Recherche et lacunes de connaissances
Le classement « Données insuffisantes » montre clairement que des inventaires systématiques font défaut. Des pistes de recherche pourraient être :
- Cartographie des sites de roche tendre à l’aide de sonar à balayage latéral ou de cartographie en plongée
- Relevés normalisés de la composition et de l’abondance des espèces benthiques
- Suivis à long terme pour détecter les changements induits par les facteurs environnementaux
- Études expérimentales sur la sensibilité aux perturbations mécaniques et aux apports de sédiments
À l’heure actuelle, cet habitat n’est suivi en tant qu’entité distincte dans aucun programme de surveillance européen. Une meilleure base de données est la condition préalable pour pouvoir véritablement évaluer l’état de conservation et planifier des mesures de protection fondées sur des preuves.
Résumé
MC125 est un habitat marin peu connu mais écologiquement fascinant. Il caractérise des fonds de roche tendre ombragés et balayés par les courants de l’Atlantique du Nord‑Est et est marqué par la présence de bivalves et d’éponges foreurs. Sa situation de menace est impossible à évaluer faute de données – un signal clair pour la recherche marine. En tant que composante des habitats de l’Annexe I, il peut être intégré au régime de protection de Natura 2000, pour autant que les États membres signalent les occurrences correspondantes et en tiennent compte dans leur gestion.
Häufige Fragen
Qu’entend‑on par communautés sur roche tendre circalittorale atlantique ?
Il s’agit du type d’habitat EUNIS MC125. Il décrit des communautés marines sur roche tendre modérément exposée aux vagues dans l’Atlantique du Nord‑Est. En raison d’une forte turbidité, cette zone commence souvent juste sous le niveau des plus basses mers et est dominée par des bivalves foreurs comme Pholas dactylus.
Quelles sont les espèces caractéristiques de cet habitat ?
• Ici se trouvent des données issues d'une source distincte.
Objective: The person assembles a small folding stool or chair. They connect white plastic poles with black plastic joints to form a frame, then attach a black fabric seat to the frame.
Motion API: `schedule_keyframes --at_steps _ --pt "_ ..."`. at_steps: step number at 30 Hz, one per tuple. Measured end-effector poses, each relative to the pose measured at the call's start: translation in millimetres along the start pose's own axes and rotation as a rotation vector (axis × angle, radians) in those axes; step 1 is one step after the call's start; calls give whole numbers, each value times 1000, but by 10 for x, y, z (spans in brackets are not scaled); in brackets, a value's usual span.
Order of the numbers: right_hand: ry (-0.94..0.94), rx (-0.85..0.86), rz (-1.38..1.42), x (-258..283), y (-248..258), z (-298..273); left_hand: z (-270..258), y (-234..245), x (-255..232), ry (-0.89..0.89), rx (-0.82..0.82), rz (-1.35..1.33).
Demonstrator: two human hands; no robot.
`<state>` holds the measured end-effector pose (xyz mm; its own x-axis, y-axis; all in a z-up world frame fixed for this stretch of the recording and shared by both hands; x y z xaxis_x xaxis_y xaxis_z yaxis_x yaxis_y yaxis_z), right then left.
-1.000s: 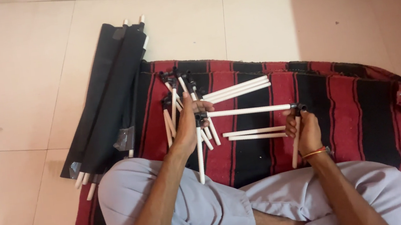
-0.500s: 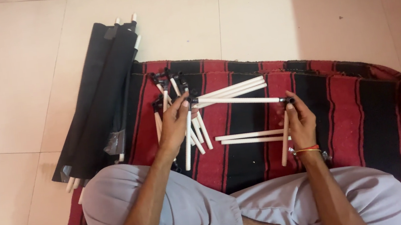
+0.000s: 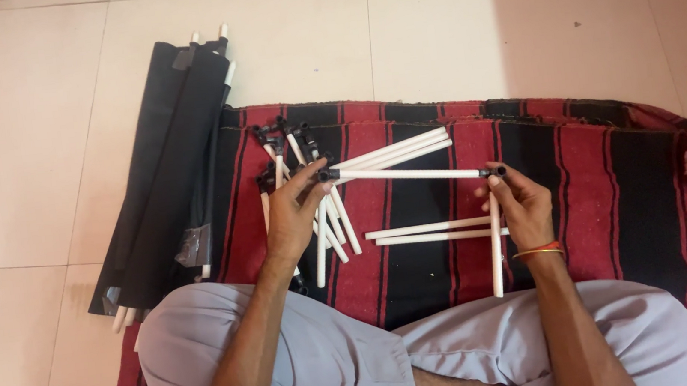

Parmi les espèces caractéristiques figurent la pholade d’Europe (Pholas dactylus), le ver tubicole Bispira volutacornis, les éponges foreuses Cliona celata et Cliona viridis, les éponges‑liège Suberites ficus et Suberites carnosus, le bryozoaire Alcyonium coralloides, les crustacés Necora puber et Cancer pagurus, ainsi que l’ascidie Polyclinum aurantium.
Quel est le statut de menace de MC125 selon la Liste rouge européenne ?
L’habitat est classé « Données insuffisantes » (Data Deficient) dans la Liste rouge européenne des habitats (UE28 et UE28+). Il manque les données suffisantes pour évaluer le risque d’extinction.
À quel type d’habitat de l’Annexe I de la Directive Habitats MC125 est‑il rattaché ?
Dans les données sources, MC125 est lié aux codes 1170 (Récifs) et 1180 (Structures sous‑marines engendrées par des émanations de gaz) de l’Annexe I de la Directive Habitats. Les deux sont considérés comme des habitats de type récif.
Dans quelle région biogéographique cet habitat est‑il présent ?
La seule région biogéographique indiquée dans les données sources est NEA – l’Atlantique du Nord‑Est. Aucune donnée nationale n’est disponible.